WHAT IS REQUIRED: Omitting all images, transcribe the listing word for word.

DATA BLOCK:
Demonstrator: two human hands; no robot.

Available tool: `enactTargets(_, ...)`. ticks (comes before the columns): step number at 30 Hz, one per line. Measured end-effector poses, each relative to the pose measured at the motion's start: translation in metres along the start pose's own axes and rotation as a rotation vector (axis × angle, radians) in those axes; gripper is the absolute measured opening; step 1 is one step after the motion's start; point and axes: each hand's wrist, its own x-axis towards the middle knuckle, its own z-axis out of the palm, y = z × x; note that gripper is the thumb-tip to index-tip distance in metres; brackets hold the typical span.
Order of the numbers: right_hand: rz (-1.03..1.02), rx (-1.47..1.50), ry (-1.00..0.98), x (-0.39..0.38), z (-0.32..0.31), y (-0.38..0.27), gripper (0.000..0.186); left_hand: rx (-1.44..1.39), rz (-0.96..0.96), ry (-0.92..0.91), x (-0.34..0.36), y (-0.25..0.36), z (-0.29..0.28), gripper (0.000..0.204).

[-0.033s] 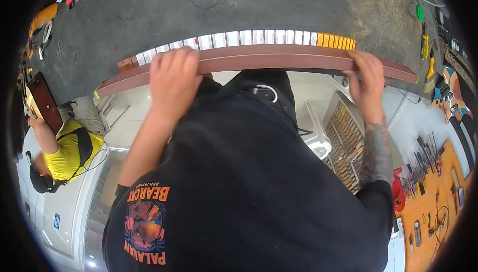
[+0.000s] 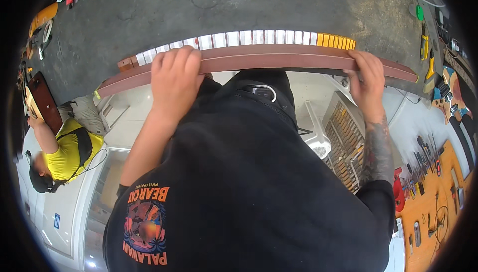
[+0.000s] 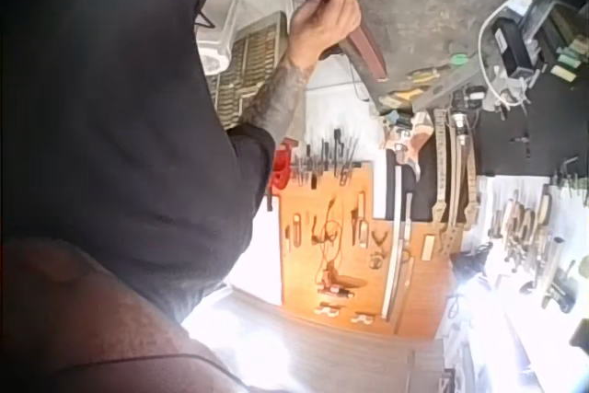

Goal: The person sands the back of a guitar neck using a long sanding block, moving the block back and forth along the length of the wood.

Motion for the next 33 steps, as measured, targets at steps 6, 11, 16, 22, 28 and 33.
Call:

RESPONSE:
Demonstrator: two human hands; no robot.

Available tool: `enactTargets(_, ...)`. ticks (comes before the columns): step number at 30 Hz, one per line. Measured end-effector poses, each relative to the pose measured at the motion's start: translation in metres along the start pose's own axes and rotation as a rotation vector (axis × angle, radians) in those axes; gripper is the absolute measured opening; step 1 is one step after the motion's start; point and axes: each hand's wrist, its own x-axis towards the middle knuckle, its own z-axis out of the palm, y = z × x; note that gripper is the thumb-tip to index-tip distance in metres; brackets hold the typical span.
Order of the numbers: right_hand: rz (-1.03..1.02), rx (-1.47..1.50), ry (-1.00..0.98), x (-0.39..0.38), z (-0.32..0.31), y (-0.38..0.27), gripper (0.000..0.186); left_hand: rx (-1.44..1.39), rz (-0.96..0.96), ry (-0.92..0.91), x (-0.34..0.36), y (-0.25..0.36), z (-0.29..0.28), gripper (0.000..0.204).

[-0.033s] 
[+0.000s] 
[+0.000s] 

Goal: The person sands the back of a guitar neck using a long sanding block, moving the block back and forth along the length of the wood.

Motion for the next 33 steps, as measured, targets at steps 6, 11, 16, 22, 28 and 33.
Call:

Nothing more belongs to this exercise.